Universitas Sumatera Utara (USU) melalui start up CV Mandike Instruments telah menciptakan Mino Kit, inovasi perangkat belajar dasar robotik bagi para siswa SMP dan SMU. Mino Kit berisi modul-modul elektronika beserta perangkat mikrokontroler berbasis Arduino, yang memiliki konsep seperti puzzle dan menggunakan soket-soket sebagai penghubung antar modul serta bersifat “plug and code”.
Inovasi Mino Kit ini merupakan salah satu produk inovasi andalan yang menjadi binaan Lembaga Inovasi dan Inkubasi Teknologi Bisnis (LINKS USU).
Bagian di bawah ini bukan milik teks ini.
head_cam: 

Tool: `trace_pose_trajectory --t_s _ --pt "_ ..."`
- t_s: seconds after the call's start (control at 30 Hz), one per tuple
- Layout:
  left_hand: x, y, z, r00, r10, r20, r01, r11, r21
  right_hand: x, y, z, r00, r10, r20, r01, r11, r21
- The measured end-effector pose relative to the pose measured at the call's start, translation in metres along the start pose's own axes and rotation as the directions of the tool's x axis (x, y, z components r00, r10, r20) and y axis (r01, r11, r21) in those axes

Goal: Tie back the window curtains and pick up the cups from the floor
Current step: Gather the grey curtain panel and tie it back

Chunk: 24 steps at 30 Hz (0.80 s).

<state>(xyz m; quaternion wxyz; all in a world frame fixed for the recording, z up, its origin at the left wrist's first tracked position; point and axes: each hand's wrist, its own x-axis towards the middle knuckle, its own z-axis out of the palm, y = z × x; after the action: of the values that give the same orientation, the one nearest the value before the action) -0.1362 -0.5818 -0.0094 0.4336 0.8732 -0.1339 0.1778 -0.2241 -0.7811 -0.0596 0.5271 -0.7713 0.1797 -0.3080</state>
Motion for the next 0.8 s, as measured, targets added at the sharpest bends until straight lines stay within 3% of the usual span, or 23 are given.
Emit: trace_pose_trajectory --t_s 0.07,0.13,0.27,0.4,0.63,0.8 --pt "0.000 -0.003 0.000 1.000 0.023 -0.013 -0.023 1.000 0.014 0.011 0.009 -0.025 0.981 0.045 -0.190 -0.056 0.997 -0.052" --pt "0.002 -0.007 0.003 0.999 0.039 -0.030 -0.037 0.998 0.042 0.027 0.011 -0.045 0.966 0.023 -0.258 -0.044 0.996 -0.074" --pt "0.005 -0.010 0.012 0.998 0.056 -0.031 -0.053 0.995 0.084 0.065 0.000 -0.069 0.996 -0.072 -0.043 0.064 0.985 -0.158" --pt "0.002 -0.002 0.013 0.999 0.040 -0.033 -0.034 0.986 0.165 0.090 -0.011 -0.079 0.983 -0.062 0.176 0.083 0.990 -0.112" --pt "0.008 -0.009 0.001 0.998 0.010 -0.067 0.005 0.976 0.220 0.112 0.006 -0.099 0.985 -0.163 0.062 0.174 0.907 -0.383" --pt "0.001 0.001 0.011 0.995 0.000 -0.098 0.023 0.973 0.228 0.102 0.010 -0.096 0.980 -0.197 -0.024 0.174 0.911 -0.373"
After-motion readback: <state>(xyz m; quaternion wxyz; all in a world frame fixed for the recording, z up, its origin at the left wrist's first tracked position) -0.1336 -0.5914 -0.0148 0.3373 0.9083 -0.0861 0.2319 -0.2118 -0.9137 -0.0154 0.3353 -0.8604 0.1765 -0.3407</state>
Dalam penggunaaannya Mino Kit ini berguna untuk membantu dan mempermudah pengguna dalam merancang suatu inovasi dalam bidang robotik. Modul elektronika yang terdapat dalam Mino Kit menggunakan pasangan soket yang disertai warna dan huruf pada masing-masing modul sehingga terlihat lebih menarik, mudah dalam pemasangannya dan dapat meminimalisir kesalahan yang dapat terjadi ketika memasangnya.
“Menggunakan Mino Kit ini semudah “plug and play”, sehingga untuk pengguna yang belum memiliki pengetahuan tentang elektronika sekalipun dapat melakukan dan mempelajarinya dengan mudah,” kata Dwi Budi Prasetyo, CEO Mandike Instruments.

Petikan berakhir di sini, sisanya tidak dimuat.